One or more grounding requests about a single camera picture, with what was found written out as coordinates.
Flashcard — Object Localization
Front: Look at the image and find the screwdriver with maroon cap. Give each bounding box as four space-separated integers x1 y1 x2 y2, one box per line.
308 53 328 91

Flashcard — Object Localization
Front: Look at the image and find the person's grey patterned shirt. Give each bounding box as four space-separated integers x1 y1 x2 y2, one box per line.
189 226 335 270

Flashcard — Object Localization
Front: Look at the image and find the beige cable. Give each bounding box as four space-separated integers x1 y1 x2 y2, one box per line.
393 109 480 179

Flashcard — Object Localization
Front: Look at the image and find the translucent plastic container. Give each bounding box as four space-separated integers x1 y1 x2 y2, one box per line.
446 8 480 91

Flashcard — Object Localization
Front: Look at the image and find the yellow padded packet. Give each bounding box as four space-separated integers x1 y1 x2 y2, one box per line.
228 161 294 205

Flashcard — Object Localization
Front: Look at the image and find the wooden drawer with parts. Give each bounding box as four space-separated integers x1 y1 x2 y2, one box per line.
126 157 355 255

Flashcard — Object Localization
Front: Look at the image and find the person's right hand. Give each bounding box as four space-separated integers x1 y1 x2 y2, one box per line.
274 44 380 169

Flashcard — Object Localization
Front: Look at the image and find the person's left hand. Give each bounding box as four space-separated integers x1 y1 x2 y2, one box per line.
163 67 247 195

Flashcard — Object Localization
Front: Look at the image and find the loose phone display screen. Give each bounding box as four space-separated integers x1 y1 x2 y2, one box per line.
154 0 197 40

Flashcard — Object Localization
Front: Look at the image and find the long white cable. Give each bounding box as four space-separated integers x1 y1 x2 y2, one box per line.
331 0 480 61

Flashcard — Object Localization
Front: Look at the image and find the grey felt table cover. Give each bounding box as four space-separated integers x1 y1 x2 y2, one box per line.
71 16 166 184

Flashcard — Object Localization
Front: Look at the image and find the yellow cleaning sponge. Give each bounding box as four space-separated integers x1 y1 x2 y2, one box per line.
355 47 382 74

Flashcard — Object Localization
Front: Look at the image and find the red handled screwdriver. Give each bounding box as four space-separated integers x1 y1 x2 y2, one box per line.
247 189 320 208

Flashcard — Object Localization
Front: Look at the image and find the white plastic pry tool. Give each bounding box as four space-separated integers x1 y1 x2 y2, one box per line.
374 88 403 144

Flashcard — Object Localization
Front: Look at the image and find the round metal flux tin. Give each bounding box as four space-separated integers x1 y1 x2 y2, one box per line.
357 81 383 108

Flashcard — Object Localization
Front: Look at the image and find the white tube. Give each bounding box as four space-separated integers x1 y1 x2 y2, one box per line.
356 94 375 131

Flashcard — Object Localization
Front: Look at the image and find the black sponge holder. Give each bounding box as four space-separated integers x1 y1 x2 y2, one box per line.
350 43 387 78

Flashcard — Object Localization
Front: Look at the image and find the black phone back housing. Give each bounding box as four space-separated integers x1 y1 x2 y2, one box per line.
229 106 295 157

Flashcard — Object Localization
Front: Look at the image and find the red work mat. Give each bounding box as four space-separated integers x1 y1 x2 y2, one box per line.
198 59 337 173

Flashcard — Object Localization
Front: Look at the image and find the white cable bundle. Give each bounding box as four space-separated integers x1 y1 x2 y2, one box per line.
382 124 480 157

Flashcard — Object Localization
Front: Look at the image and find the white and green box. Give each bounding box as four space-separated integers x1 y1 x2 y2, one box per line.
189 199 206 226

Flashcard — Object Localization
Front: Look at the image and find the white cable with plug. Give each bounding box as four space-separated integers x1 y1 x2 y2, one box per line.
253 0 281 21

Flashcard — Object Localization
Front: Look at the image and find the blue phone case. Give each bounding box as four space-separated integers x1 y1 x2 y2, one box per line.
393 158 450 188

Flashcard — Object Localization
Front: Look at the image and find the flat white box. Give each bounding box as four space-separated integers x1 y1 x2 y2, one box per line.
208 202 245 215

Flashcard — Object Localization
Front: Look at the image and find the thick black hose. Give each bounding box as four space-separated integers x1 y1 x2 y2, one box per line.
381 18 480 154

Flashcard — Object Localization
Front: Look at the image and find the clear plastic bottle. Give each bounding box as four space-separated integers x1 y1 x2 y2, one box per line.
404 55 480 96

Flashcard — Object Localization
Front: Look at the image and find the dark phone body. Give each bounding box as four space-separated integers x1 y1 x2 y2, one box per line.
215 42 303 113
*****
Restate the full data above, keeping each word intact.

One or more grounding requests about a single camera picture, with what was found written out as coordinates.
Flashcard — Object Localization
Front: Look at the image and find the screwdriver with maroon cap. Give each bounding box as four space-separated integers x1 y1 x2 y2, one box per line.
308 53 328 91

Flashcard — Object Localization
Front: Look at the image and find the person's grey patterned shirt. Give each bounding box as four space-separated integers x1 y1 x2 y2, one box per line.
189 226 335 270

Flashcard — Object Localization
Front: Look at the image and find the beige cable. Give each bounding box as four space-separated integers x1 y1 x2 y2, one box per line.
393 109 480 179

Flashcard — Object Localization
Front: Look at the image and find the translucent plastic container. Give each bounding box as four space-separated integers x1 y1 x2 y2, one box per line.
446 8 480 91

Flashcard — Object Localization
Front: Look at the image and find the yellow padded packet. Give each bounding box as four space-separated integers x1 y1 x2 y2, one box per line.
228 161 294 205

Flashcard — Object Localization
Front: Look at the image and find the wooden drawer with parts. Give each bounding box as four space-separated integers x1 y1 x2 y2, one box per line.
126 157 355 255

Flashcard — Object Localization
Front: Look at the image and find the person's right hand. Give each bounding box as four space-separated integers x1 y1 x2 y2, one box per line.
274 44 380 169

Flashcard — Object Localization
Front: Look at the image and find the person's left hand. Give each bounding box as four space-separated integers x1 y1 x2 y2, one box per line.
163 67 247 195

Flashcard — Object Localization
Front: Look at the image and find the loose phone display screen. Give each bounding box as four space-separated integers x1 y1 x2 y2, one box per line.
154 0 197 40

Flashcard — Object Localization
Front: Look at the image and find the long white cable. Give each bounding box as four space-separated integers x1 y1 x2 y2, one box per line.
331 0 480 61

Flashcard — Object Localization
Front: Look at the image and find the grey felt table cover. Give each bounding box as four space-separated integers x1 y1 x2 y2, one box per line.
71 16 166 184

Flashcard — Object Localization
Front: Look at the image and find the yellow cleaning sponge. Give each bounding box as four space-separated integers x1 y1 x2 y2, one box per line.
355 47 382 74

Flashcard — Object Localization
Front: Look at the image and find the red handled screwdriver. Give each bounding box as four space-separated integers x1 y1 x2 y2, one box per line.
247 189 320 208

Flashcard — Object Localization
Front: Look at the image and find the white plastic pry tool. Give each bounding box as four space-separated integers x1 y1 x2 y2, one box per line.
374 88 403 144

Flashcard — Object Localization
Front: Look at the image and find the round metal flux tin. Give each bounding box as four space-separated integers x1 y1 x2 y2, one box per line.
357 81 383 108

Flashcard — Object Localization
Front: Look at the image and find the white tube. Give each bounding box as four space-separated integers x1 y1 x2 y2, one box per line.
356 94 375 131

Flashcard — Object Localization
Front: Look at the image and find the black sponge holder. Give each bounding box as four space-separated integers x1 y1 x2 y2, one box per line.
350 43 387 78

Flashcard — Object Localization
Front: Look at the image and find the black phone back housing. Give each bounding box as four space-separated integers x1 y1 x2 y2, one box per line.
229 106 295 157

Flashcard — Object Localization
Front: Look at the image and find the red work mat. Give each bounding box as four space-separated integers x1 y1 x2 y2, one box per line.
198 59 337 173

Flashcard — Object Localization
Front: Look at the image and find the white cable bundle. Give each bounding box as four space-separated integers x1 y1 x2 y2, one box per line.
382 124 480 157

Flashcard — Object Localization
Front: Look at the image and find the white and green box. Give each bounding box as four space-separated integers x1 y1 x2 y2, one box per line.
189 199 206 226

Flashcard — Object Localization
Front: Look at the image and find the white cable with plug. Give each bounding box as four space-separated integers x1 y1 x2 y2, one box per line.
253 0 281 21

Flashcard — Object Localization
Front: Look at the image and find the blue phone case. Give each bounding box as four space-separated integers x1 y1 x2 y2, one box per line.
393 158 450 188

Flashcard — Object Localization
Front: Look at the image and find the flat white box. Give each bounding box as four space-separated integers x1 y1 x2 y2, one box per line.
208 202 245 215

Flashcard — Object Localization
Front: Look at the image and find the thick black hose. Give each bounding box as four space-separated integers x1 y1 x2 y2, one box per line.
381 18 480 154

Flashcard — Object Localization
Front: Look at the image and find the clear plastic bottle. Give each bounding box as four space-separated integers x1 y1 x2 y2, one box per line.
404 55 480 96

Flashcard — Object Localization
Front: Look at the image and find the dark phone body. Give each bounding box as four space-separated integers x1 y1 x2 y2, one box per line.
215 42 303 113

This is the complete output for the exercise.